*REQUIREMENT*: The line containing "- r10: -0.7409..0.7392" and each line after it, through the final line of the data, are to be retyped exactly, with pictures left out.

======== GIVEN MATERIAL

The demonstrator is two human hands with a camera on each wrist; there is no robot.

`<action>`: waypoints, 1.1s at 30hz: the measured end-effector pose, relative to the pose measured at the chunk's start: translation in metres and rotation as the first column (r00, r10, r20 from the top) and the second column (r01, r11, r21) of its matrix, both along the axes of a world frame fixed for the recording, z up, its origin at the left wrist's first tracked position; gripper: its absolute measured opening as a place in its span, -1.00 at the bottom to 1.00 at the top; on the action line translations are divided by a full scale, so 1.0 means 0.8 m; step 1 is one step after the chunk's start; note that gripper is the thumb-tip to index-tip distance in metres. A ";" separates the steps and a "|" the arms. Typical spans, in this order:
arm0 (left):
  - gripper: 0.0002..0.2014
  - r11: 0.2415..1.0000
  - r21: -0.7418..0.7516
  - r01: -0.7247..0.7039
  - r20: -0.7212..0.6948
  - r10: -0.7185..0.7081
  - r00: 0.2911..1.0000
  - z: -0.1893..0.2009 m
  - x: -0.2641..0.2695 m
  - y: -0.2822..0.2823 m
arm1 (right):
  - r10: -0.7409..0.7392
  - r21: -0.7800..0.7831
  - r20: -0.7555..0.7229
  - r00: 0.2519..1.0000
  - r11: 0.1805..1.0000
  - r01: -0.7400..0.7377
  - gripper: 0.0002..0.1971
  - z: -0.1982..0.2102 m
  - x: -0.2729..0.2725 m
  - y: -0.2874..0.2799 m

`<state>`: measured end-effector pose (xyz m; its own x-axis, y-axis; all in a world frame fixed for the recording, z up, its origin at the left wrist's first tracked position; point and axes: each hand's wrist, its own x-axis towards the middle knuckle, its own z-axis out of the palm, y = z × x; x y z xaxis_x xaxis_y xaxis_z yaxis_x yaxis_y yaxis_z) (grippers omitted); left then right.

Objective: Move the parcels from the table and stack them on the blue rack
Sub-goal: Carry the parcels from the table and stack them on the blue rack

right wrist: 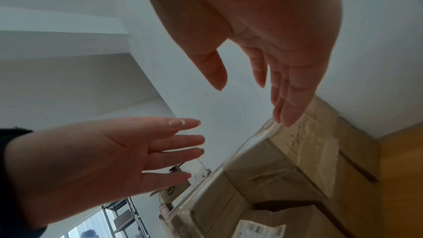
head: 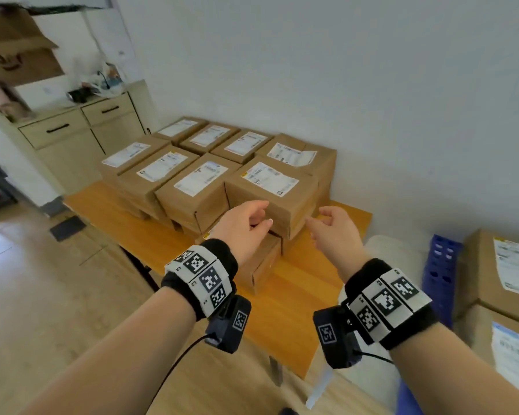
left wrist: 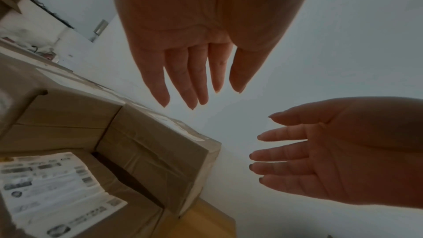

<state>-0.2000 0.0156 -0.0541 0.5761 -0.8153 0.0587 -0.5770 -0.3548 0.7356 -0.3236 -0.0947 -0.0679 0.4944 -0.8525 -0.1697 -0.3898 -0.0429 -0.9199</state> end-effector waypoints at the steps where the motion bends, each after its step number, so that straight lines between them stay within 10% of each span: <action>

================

*YOUR SOLUTION*:
  - r10: -0.7409..0.7392
  - r21: -0.7800..0.7831
  - r20: -0.7555..0.7229
  - r00: 0.2519..1.0000
  - r11: 0.1805..1.0000
  - r01: -0.7400..0.7377
  - gripper: 0.0002..0.1971
  - z: -0.1982..0.2102 m
  - x: -0.2729..0.2725 m
  - y: -0.2874..0.2799 m

`<state>`: measured end-effector pose (xyz m; its own x-axis, y-axis; all in a world frame fixed for the recording, z up, its origin at the left wrist's first tracked position; point and axes: each hand's wrist, its own x-axis towards the middle knuckle, its own z-axis out of the palm, y = z × x; x y z xaxis_x xaxis_y xaxis_z yaxis_x yaxis_y yaxis_z) (grippers omitted); left then right.

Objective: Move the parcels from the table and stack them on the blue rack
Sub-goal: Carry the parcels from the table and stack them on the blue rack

right wrist: 
head: 
left wrist: 

<state>-0.2000 0.0156 -0.0541 0.5761 -0.8153 0.0587 -0.5770 -0.3548 0.7356 -0.3236 -0.0947 -0.0679 0.4944 -0.8525 -0.1697 -0.3898 -0.0429 -0.9199</state> end-effector waypoints at the steps where the motion bends, each after its step number, so that straight lines between them stay within 10% of each span: <action>

There is no more to this answer.